Quando você imagina que engrenou, que agora vai…

Não vai. Sempre aparece alguém com aquela conversinha mole, insidiosa, sedutora e confortável pregando o facilitário e falando de um mítico passado, onde tudo era perfeito. Chega a tal ponto que o infeliz ouvinte morrendo de dor de dente acaba acreditando até que bom mesmo era antigamente, esquecido de que antigamente não existia anestesia para extrair o dente.

A falsa euforia do GOL anulado.

A falsa ilusão do “antes é que era bom”.

A saudade inconsciente e sempre presente do Jardim do Eden.

Olhamos os jogos europeus e babamos.

Os comentários sobre o futebol da Europa enchem os olhos.

Os números das ligas, com euros e dólares atingindo números atordoantes.

O tanto de gente que vai aos estádios, muitos deles já sem ingressos disponíveis para a temporada antes de a temporada começar.

Os craques que por lá jogam e que por cá não mais jogam.
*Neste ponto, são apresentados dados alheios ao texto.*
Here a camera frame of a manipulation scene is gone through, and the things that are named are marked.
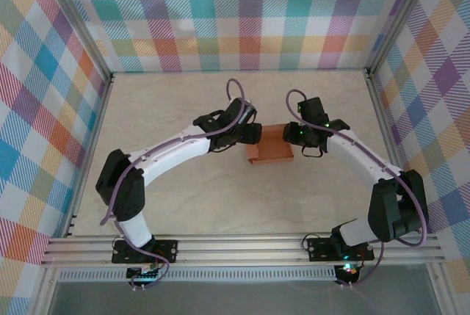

O futebol bonito, atraente, agradável de ver, prazer que há muito perdemos, com um ou outro soluço no meio da mesmice.

Ah, como é linda e perfeita a grama dos outros, mais verde que a nossa… Mas, o que nós gostamos mesmo é dos infinitos tons de cinza do nosso gramado.

E tome falação sobre a volta das “salvadoras” fórmulas mata-mata para o Campeonato Brasileiro. A nossa vocação pelo atraso demora, mas sempre chega.

Entre 1971 e 2002 não houve repetição de fórmula, cada ano foi uma, ora mais, ora menos diferente, mas nunca igual. A coisa toda, que seria cômica se não fosse trágica, assemelhava-se àquelas dondocasroliudianas, que demoravam horas trocando de roupas antes de ir para uma festa. E depois nunca mais usavam aquela roupa novamente. Por mais caro que ela tivesse custado.

Foram anos e anos de bagunça & desmandos. Com viradas de mesa. Regulamentos sendo trocados com a mesma facilidade com que se troca uma gravata.

Finalmente, em 2003 surgiu um pouco de ordem e, com ela, uma luz no horizonte que não era a de uma locomotiva num túnel estreito.

Aparentemente, e nos sonhos de todos que gostam do futebol, começávamos a trilhar um longo caminho que levar-nos-ia para o primeiro mundo da bola, colocar-nos-ia, ao menos na organização, em pé de igualdade com o futebol da Europa. Que, não por acaso, há muitos anos abriga o melhor futebol do planeta Terra.

Nossos clubes, enfim, conseguiriam se organizar, se planejar, tornarem-se sustentáveis e sérios, dando origem a um novo e melhor futebol brasileiro.

Vã ilusão.

De volta ao passado – a farsa

Estamos próximos do início da 13ª edição do Campeonato Brasileiro da Série A por pontos corridos e correndo o risco de vermos a 14ª edição voltar no tempo, voltar à bagunça, voltar à mesmice caótica de outrora. Uma vez mais, o que tem sido muito comum no Brasil, estaremos na contramão da história e do mundo desenvolvido, numa versão moderna, doentia e destrambelhada do velho “complexo de vira-latas” criado por Nelson Rodrigues.

Tudo isso porque alguns clubes estão pretendendo a volta das fórmulas mata-mata ao Campeonato Brasileiro.

Já no final do ano passado o presidente da Federação Baiana tocou nesse assunto. No início desse ano, foi a vez do presidente do Grêmio, seguido agora pelos presidentes do Vasco da Gama e do Santos.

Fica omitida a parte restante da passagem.